For the first time since I started using my current rating system a year or two ago, I’m giving a book less than 3 stars. Typically, I give a book at least 3 stars if I finish it because if I’m not liking it, I’ll usually DNF. But I kept expecting this book to redeem itself.
The novel follows a mother and son who are only ever referred to as “the mother” and “the son.” They have been estranged since the son moved to Japan years ago, and the mother has now come to visit him in Tokyo, somewhat against his wishes. During the day they mostly go their separate ways while the son works and spends time with his lovers and with friends who have essentially become found family, but they reconnect periodically for conversation. The story is told in a non-linear fashion with flashbacks to the son’s childhood and adolescence as well as the mother’s upbringing in Jamaica, particularly her relationship with her gay brother. The son is also gay, and there are allusions to his sexuality causing tension within the family.
This is very much a slice-of-life novel, but not in a way that worked for me. I’ve enjoyed slice-of-life books before, but here it felt like very little happened that was meaningful, especially between the mother and son.

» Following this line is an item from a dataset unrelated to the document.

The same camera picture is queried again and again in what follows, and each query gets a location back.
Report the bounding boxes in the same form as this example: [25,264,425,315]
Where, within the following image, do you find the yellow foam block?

Their relationship is a primary focus of the novel, yet I never felt like the book was doing the work to help me understand it. There are long conversations, but they rarely seemed to deepen my understanding of either character or of why they became estranged in the first place. This is a dialogue-heavy book with spare prose and little interiority, so I needed those conversations to do more work than they did. The supporting cast didn’t help much either: most of the son’s friends are indistinguishable from each other.

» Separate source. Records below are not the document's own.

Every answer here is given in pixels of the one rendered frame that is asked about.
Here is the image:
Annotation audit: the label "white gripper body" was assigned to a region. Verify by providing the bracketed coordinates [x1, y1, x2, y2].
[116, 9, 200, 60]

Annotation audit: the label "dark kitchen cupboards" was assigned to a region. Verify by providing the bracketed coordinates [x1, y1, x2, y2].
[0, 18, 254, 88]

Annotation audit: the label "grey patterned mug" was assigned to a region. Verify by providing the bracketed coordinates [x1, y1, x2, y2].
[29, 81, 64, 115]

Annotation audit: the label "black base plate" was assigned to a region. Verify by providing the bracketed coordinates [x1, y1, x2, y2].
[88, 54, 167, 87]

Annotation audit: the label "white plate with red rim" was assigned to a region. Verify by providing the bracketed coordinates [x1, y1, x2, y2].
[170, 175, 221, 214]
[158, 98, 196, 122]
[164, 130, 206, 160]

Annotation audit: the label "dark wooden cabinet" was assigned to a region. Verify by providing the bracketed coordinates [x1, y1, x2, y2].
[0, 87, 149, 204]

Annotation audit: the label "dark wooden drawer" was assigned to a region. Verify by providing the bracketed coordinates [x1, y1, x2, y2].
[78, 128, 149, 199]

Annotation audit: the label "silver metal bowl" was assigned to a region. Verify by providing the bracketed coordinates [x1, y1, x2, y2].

My biggest frustration was how little the novel actually explained. We know there is tension between the mother and son, and between the son and his brother, but we’re given little more than allusions about what happened. The book jacket frames the novel as being about homophobia and the mother’s favoritism toward one son, but surprisingly little of that actually appears on the page. I kept waiting for those conflicts to come into focus, and they never really did.
The ending left me particularly frustrated. There is a change in the relationship between the mother and son . . . for no reason. It’s not clear what had fundamentally shifted between them, and it felt abrupt and unearned, and frankly it left me feeling like I’d wasted my time.
The concept is interesting, and I think I could have enjoyed what the book jacket promised. And I think that the author has the potential to accomplish a lot with dialogue. However, the execution didn’t live up to the premise. I kept reading because I thought the pieces would click into place by the end, but they just never did. 2.5 stars.